Project description:Arsenic (As) is one of the most important toxic elements in the natural environment. Currently, although the assessment of the potential health risks of chronic arsenic poisoning has received great attention, the research on the effects of arsenic on the brain is still limited. It has been reported that dictyophora polysaccharide (DIP), a common bioactive natural compound found in dietary plants, could reduce arsenic toxicity. Following behavioral research, comparative proteomics was performed to explore the molecular mechanism of arsenic toxicity to the hippocampi of SD (Sprague Dawley) rats and the protective effect of DIP. The results showed that exposure to arsenic impaired the spatial learning and memory ability of SD rats, while DIP treatment improved both the arsenic-exposed rats.
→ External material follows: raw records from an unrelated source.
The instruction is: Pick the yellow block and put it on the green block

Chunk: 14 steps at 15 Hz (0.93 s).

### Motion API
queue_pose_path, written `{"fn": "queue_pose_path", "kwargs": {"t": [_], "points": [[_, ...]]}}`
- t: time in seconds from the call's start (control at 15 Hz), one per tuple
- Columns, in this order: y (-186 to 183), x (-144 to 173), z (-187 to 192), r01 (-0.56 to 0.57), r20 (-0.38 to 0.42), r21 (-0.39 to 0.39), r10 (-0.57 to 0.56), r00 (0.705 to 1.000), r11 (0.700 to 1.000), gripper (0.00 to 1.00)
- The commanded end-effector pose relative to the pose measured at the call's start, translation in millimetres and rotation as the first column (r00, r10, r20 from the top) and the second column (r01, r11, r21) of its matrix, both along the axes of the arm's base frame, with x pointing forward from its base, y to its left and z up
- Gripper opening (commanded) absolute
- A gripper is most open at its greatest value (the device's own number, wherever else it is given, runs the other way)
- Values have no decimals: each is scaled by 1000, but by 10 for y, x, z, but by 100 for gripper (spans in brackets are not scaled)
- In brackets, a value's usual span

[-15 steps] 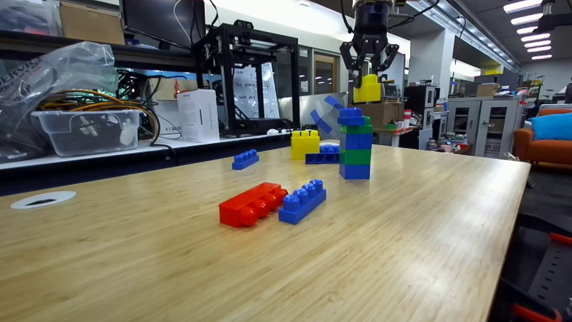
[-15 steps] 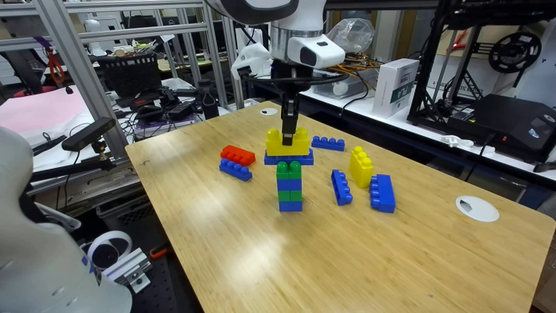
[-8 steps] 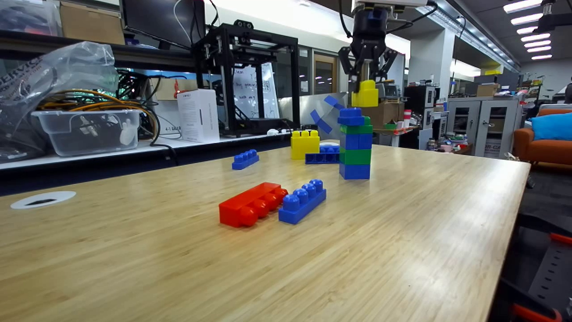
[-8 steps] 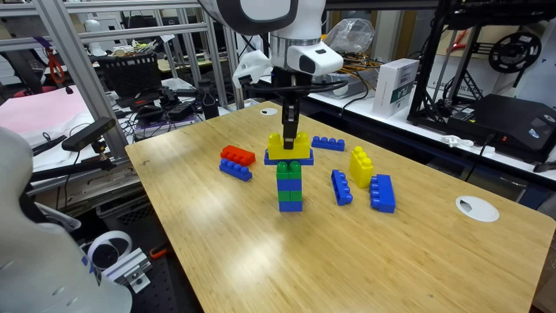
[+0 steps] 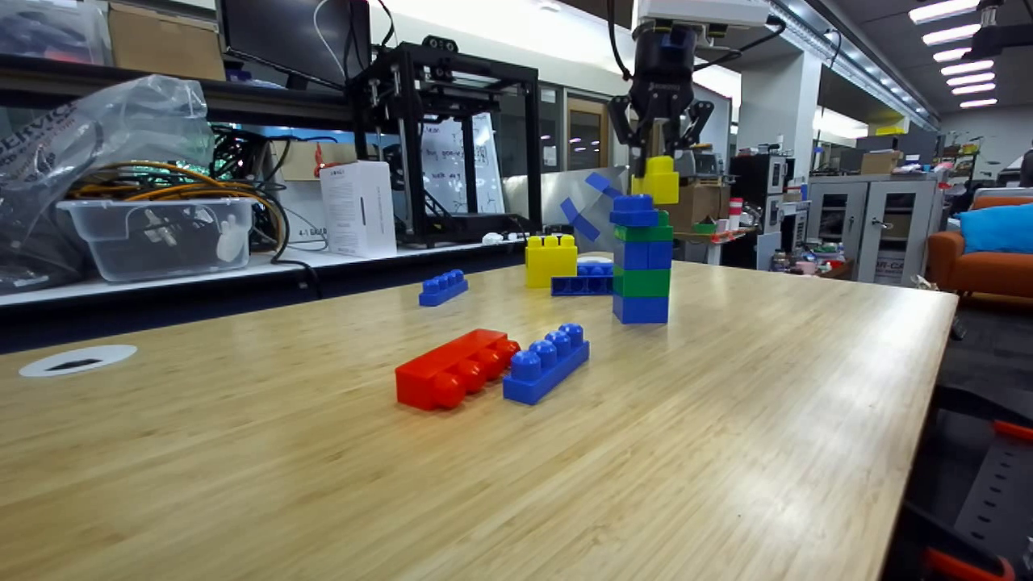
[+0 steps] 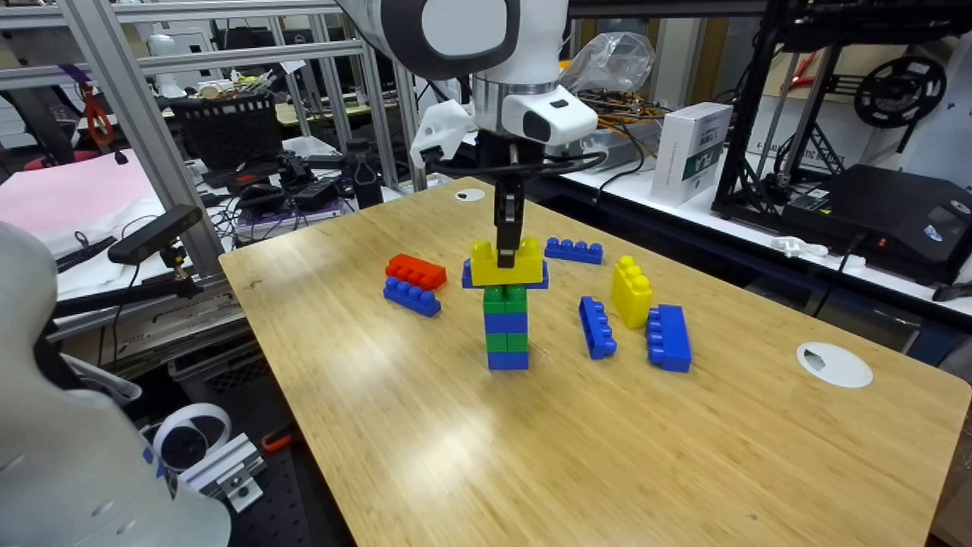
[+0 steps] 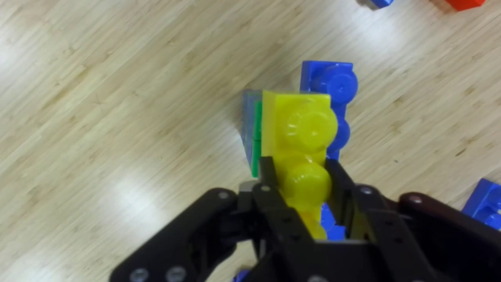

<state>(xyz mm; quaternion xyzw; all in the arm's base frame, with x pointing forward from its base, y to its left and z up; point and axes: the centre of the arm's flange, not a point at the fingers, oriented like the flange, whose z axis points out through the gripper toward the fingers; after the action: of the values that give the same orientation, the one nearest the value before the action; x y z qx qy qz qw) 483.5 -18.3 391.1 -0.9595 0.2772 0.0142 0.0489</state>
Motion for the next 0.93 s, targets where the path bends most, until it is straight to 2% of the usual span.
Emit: {"fn": "queue_pose_path", "kwargs": {"t": [0.0,0.87], "points": [[-23,-17,-31,-20,34,5,20,999,1000,10],[-103,-85,-115,-21,47,-5,22,999,1000,10]]}}
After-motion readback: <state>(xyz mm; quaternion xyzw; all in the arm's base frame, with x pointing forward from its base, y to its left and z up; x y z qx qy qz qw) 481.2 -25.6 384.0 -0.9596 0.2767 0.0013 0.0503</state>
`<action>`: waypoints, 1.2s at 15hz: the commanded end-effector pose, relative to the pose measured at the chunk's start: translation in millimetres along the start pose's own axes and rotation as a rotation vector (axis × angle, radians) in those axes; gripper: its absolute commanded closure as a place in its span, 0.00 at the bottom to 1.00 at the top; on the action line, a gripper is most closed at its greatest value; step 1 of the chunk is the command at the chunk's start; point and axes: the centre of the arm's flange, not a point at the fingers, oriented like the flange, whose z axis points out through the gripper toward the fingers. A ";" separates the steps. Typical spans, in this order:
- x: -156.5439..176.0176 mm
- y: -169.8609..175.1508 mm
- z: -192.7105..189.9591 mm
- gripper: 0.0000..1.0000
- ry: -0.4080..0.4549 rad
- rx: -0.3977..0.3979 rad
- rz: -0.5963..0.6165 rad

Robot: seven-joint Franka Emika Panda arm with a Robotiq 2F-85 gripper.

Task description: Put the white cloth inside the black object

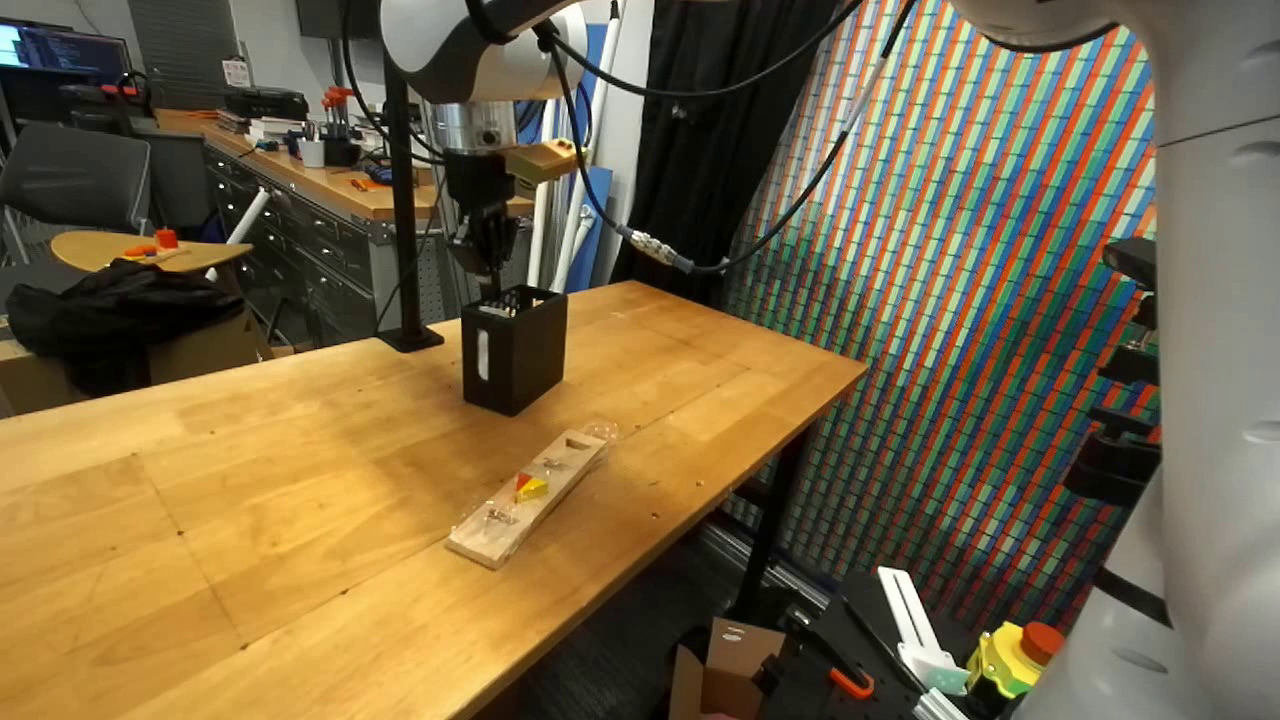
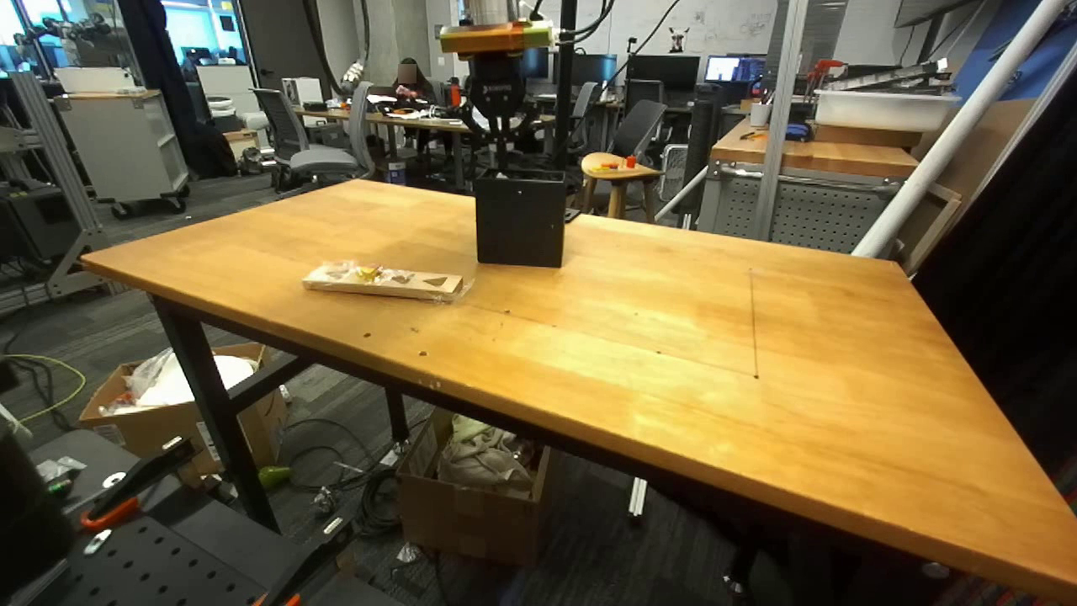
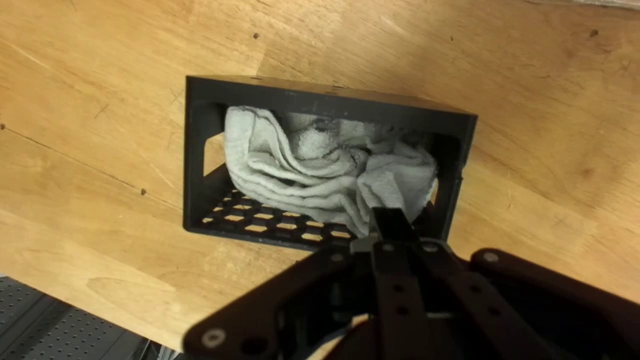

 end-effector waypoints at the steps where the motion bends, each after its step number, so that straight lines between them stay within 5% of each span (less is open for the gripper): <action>1: -2.9 -13.2 -6.2 1.00 0.020 -0.022 0.022; 18: 2.1 0.2 15.7 1.00 0.002 0.028 0.031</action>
Proteomic analysis showed that arsenic exposure dysregulated the expression of energy metabolism, apoptosis, synapse, neuron, and mitochondria related proteins in the hippocampi of arsenic-exposed rats. However, DIP treatment reversed or restored the expression levels of these proteins, thereby improving the spatial learning and memory ability of arsenic-exposed rats. This study is the first to use high-throughput proteomics to reveal the mechanism of arsenic neurotoxicity in rats as well as the protective mechanism of DIP against arsenic neurotoxicity.